January 23, 2011 6:57 PM   Subscribe

Sudden tooth decay? I've got three of these spots on my teeth at the gumline that I just noticed this morning. They looked like something stuck to my tooth, but upon closer inspection they seem to be indentations in the tooth. I saw the dentist 5 weeks ago for a cleaning and everything seemed fine. Is this decay, or what?

I'll be calling my dentist on Monday. I'm out of state so if this is anything urgent I'll need to find a new one in my current city.

I brush 2-3 times per day, floss 1-2 times per day.
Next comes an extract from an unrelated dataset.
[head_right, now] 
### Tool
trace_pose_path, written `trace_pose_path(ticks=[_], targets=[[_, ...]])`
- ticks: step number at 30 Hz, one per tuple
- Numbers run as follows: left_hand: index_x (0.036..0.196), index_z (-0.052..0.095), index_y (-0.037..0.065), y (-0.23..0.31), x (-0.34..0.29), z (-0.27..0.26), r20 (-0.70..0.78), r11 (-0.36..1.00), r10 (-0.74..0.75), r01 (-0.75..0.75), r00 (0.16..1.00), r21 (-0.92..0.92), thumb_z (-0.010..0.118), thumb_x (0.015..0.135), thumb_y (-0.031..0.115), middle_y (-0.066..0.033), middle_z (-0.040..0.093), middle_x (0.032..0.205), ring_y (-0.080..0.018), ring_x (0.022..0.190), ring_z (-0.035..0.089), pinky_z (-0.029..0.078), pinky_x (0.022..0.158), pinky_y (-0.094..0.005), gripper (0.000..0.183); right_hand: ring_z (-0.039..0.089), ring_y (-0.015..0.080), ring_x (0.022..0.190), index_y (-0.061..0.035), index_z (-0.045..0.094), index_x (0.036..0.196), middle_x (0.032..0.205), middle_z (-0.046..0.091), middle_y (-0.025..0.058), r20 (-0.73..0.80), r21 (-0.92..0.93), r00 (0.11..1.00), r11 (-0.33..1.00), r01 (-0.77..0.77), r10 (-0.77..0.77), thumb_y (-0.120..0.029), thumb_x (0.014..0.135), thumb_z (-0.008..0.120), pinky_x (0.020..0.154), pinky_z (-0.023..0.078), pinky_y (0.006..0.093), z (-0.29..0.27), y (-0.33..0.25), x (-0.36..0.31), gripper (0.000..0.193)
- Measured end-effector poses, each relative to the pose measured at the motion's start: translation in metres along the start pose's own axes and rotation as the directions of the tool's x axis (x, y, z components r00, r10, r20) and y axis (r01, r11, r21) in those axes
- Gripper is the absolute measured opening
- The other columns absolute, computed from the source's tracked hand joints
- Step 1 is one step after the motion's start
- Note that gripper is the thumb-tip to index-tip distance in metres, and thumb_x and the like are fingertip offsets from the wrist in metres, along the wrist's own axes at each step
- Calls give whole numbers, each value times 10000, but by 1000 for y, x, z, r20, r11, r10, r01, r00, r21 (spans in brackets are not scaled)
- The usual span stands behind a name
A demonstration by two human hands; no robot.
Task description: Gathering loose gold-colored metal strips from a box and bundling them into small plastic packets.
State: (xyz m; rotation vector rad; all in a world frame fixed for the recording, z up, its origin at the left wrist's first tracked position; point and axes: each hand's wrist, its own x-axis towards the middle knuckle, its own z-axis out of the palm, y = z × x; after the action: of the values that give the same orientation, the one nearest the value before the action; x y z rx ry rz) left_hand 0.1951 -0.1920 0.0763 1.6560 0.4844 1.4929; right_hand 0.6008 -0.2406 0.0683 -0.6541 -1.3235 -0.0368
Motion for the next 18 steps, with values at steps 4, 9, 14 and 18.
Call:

The only things out of the ordinary for me recently have been:

Have had intermittent sinus congestion for 5 weeks.
Have experienced a white tongue (thrush?) intermittently for 2 weeks (have brushed tongue with toothpaste to remove white stuff).
Started using Tom's of Maine mouthwash about 2-3 times per week for 2 weeks.
Switched my Colgate toothpaste variety to Baking Soda & Peroxide Whitening about 1 week ago.
posted by anonymous to Health & Fitness (7 answers total)
 
I am not a dentist, however, I would guess that you grind your teeth and that they're abfractions
posted by PhoBWanKenobi at 7:10 PM on January 23, 2011


I've had these, and in my case they turned out to be cavities. And getting them filled, btw, hurt about 10x worse than any other filling. But it no longer looked like I had spots on my teeth.
posted by amethysts at 7:15 PM on January 23, 2011


I had these too. My aging hygienist (sp?) said that they were tea stains. They turned out to be deep cavities that the hygienist and the dentist "misdiagnosed" for years. One of the teeth with this stain has been root-canaled and the other one is barely holding on. I had them in the same tooth on either side of my mouth. I went to another dentist and he said that because of the symmetry, it could have been a developmental malformation, a little ripple in my teeth as they formed and grew.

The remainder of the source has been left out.